__TO DO__: In the entries below, find each line with the word "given" and return it.

__LISTED RECORDS__:
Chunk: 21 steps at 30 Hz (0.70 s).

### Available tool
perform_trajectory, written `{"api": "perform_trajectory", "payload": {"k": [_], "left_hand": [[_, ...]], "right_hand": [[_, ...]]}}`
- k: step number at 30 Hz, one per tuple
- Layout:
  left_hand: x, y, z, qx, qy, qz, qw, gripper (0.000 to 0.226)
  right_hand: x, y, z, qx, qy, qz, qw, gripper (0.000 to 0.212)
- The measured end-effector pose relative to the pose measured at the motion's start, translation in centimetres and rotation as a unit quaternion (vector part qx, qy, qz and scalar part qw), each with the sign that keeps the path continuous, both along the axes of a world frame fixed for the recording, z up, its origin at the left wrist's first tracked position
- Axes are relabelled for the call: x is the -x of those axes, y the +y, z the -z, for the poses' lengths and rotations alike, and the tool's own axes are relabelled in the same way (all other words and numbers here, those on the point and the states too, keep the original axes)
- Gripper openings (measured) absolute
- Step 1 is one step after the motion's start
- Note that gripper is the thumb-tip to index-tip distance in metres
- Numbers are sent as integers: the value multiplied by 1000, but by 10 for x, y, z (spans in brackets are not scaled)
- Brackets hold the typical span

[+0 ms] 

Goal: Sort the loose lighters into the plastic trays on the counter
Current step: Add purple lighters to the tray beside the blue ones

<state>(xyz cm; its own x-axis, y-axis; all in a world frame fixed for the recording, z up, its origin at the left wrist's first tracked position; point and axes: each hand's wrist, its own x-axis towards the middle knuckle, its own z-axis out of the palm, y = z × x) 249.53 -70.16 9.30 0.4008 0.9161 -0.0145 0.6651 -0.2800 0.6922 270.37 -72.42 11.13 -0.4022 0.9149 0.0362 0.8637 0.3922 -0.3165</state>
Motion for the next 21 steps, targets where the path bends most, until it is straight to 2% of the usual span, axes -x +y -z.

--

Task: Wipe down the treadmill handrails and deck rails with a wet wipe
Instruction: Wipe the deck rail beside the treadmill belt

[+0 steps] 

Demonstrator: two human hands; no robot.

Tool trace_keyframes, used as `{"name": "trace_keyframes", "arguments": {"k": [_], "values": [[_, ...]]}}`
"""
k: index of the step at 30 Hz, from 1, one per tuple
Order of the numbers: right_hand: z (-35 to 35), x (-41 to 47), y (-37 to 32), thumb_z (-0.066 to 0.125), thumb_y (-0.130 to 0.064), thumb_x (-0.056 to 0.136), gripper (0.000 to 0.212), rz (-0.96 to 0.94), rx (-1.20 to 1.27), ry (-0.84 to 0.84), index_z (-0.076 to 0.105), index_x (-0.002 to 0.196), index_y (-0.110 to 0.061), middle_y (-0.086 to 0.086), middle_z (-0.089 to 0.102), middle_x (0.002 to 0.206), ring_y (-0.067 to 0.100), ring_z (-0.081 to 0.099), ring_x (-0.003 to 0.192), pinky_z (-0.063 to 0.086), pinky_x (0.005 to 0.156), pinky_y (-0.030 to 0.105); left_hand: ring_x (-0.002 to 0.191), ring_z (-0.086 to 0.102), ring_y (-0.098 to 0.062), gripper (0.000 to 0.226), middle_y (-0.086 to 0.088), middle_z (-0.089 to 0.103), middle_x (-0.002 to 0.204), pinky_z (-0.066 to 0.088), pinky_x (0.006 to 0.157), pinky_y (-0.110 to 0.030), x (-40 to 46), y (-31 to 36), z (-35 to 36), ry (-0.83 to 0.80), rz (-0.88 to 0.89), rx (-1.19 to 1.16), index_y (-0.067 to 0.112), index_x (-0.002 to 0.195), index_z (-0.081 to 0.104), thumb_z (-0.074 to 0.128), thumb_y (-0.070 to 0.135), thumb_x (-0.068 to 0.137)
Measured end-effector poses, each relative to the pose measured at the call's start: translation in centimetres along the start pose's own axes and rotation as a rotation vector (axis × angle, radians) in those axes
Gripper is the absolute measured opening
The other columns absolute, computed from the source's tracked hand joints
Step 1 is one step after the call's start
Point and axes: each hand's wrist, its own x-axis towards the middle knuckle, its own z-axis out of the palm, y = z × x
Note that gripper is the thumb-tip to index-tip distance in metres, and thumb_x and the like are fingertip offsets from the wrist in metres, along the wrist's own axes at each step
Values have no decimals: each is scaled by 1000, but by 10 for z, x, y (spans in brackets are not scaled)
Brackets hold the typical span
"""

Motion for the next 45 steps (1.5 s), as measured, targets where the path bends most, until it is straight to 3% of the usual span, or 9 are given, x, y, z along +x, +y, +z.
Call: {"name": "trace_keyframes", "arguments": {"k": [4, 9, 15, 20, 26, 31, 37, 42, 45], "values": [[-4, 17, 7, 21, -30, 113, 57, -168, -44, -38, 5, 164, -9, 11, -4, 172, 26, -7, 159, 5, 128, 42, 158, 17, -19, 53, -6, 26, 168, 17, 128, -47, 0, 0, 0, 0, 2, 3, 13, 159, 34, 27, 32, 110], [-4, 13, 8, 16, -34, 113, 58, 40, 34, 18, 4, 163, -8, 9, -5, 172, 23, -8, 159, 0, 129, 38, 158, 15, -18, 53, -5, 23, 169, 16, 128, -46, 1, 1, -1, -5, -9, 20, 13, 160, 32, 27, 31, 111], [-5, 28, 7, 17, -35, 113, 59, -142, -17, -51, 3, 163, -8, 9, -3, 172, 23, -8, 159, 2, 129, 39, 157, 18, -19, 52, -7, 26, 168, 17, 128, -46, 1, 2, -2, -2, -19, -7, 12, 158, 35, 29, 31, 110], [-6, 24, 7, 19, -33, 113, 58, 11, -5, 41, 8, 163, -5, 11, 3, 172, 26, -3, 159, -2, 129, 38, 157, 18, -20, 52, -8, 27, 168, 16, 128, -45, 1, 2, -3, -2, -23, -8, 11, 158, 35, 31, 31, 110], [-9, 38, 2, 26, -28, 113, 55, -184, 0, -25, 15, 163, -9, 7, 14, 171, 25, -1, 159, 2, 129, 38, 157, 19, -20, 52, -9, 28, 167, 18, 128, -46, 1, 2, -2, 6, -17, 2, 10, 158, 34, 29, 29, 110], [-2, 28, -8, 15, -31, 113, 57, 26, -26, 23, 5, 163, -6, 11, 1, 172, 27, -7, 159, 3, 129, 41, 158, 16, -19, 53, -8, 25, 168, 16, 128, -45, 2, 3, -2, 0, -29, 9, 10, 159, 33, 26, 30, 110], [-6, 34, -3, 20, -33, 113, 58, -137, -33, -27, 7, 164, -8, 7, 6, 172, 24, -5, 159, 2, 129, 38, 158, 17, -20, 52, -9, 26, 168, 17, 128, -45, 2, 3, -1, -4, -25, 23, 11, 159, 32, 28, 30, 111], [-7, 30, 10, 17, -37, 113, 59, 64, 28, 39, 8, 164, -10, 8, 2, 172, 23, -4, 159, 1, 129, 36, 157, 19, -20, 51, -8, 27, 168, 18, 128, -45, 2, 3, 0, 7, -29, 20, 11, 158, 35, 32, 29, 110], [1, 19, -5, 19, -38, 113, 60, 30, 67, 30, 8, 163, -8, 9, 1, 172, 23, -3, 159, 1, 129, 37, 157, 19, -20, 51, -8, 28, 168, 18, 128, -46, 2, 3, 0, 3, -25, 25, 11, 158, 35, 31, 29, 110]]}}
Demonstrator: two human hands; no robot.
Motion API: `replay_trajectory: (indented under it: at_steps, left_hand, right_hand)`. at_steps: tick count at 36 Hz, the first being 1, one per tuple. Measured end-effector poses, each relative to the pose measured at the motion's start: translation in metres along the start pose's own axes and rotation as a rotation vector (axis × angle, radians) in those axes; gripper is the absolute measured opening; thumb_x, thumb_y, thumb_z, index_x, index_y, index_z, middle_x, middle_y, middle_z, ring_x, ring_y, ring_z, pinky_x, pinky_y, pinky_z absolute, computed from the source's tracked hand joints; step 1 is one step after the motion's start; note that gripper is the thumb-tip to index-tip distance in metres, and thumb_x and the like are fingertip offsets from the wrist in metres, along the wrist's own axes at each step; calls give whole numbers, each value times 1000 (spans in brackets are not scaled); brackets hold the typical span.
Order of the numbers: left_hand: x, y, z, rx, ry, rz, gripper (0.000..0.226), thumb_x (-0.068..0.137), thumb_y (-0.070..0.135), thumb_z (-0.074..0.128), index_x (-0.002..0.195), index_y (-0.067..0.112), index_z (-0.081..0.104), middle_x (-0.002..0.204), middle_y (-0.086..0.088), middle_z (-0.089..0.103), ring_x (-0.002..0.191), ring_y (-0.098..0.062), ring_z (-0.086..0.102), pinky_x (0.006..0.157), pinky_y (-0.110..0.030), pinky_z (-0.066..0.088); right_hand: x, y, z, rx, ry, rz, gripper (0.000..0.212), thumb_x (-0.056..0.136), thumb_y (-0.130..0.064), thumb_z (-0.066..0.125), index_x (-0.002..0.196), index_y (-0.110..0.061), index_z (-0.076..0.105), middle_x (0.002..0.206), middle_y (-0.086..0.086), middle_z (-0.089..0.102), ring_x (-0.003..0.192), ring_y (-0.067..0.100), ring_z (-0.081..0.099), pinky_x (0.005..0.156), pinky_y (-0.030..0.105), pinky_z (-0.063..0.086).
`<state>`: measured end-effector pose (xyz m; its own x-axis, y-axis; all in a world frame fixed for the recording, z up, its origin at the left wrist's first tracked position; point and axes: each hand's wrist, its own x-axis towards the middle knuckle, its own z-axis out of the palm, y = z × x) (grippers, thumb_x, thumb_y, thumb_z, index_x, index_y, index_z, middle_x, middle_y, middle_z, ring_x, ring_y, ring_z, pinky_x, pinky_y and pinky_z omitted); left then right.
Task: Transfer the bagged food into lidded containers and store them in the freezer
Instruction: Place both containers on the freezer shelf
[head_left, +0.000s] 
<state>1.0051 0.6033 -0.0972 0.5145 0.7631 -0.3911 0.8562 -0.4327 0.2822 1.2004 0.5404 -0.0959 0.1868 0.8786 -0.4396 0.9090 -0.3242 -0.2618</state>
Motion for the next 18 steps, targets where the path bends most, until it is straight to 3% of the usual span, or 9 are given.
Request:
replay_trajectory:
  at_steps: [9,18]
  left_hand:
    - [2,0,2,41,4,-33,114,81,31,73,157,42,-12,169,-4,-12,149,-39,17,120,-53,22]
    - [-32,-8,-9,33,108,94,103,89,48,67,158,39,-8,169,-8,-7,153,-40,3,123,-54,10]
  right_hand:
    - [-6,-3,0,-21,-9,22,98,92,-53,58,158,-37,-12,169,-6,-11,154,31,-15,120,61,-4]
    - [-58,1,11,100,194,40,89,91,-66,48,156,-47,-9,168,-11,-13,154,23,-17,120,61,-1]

__TASK SOLUTION__:
Motion for the next 45 steps (1.5 s), as measured, targets where the path bends most, until it is straight to 3% of the usual span, or 9 are given, x, y, z along +x, +y, +z.
Motion for the next 18 steps, targets where the path bends most, until it is straight to 3% of the usual span, or 9 are given.

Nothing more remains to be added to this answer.